Sen. Jeff Irwin, D-Ann Arbor, at the podium
Sen. Jeff Irwin, D-Ann Arbor, led the unveiling of a series of so-called Polluter Pay bills on Wednesday at the Michigan Capitol in Lansing. (Bridge photo by Paula Gardner)
  • Democrats introduced new polluter pay legislation on Wednesday
  • The seven-bill package would increase cleanup standards for polluted industrial sites among other changes to boost accountability
  • Business groups criticize the proposals, saying they stretch too far and could push industry out of the state

After repeated failed attempts to reform Michigan’s environmental cleanup laws, Democrats are taking another crack at legislation to hold industrial polluters more accountable for cleaning up contamination.

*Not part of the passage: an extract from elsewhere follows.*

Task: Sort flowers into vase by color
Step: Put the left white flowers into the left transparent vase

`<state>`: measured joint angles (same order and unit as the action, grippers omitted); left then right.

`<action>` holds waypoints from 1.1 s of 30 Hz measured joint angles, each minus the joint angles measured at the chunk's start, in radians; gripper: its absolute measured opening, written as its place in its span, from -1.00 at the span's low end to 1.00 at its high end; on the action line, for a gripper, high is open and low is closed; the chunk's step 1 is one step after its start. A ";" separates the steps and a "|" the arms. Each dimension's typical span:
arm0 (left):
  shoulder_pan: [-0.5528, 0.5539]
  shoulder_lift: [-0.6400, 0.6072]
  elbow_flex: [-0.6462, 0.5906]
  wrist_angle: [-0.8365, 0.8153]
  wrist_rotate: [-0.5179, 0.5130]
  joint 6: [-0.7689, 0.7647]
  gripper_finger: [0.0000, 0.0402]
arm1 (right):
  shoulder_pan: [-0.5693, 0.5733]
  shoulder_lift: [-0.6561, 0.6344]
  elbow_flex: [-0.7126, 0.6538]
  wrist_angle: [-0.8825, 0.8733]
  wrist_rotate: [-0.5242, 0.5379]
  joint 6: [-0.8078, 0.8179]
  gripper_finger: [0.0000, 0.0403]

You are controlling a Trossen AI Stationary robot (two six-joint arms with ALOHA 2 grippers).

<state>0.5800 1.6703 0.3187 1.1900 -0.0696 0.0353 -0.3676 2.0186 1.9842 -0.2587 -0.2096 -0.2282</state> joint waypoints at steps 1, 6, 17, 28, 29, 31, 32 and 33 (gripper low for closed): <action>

The long-expected legislation, which party leaders promised as Democrats took control of Lansing this year, would strengthen cleanup standards, require pollution-prone companies to carry insurance to cover cleanup costs, and make it easier for Michiganders to sue polluters who may have compromised their health.

Bill sponsors joined environmental groups at a press conference Wednesday to announce the seven-bill package, saying that the state’s economy and environment are tied together.

Jason Morgan headshot
State Rep. Jason Morgan, D-Ann Arbor.

“We hope Michigan has a long future of good manufacturing jobs in our state,” said  Rep. Jason Morgan, D-Ann Arbor. “But that only works if those jobs in manufacturing are not causing us to lose really important pieces of our land and our environment, and access to safe drinking water.”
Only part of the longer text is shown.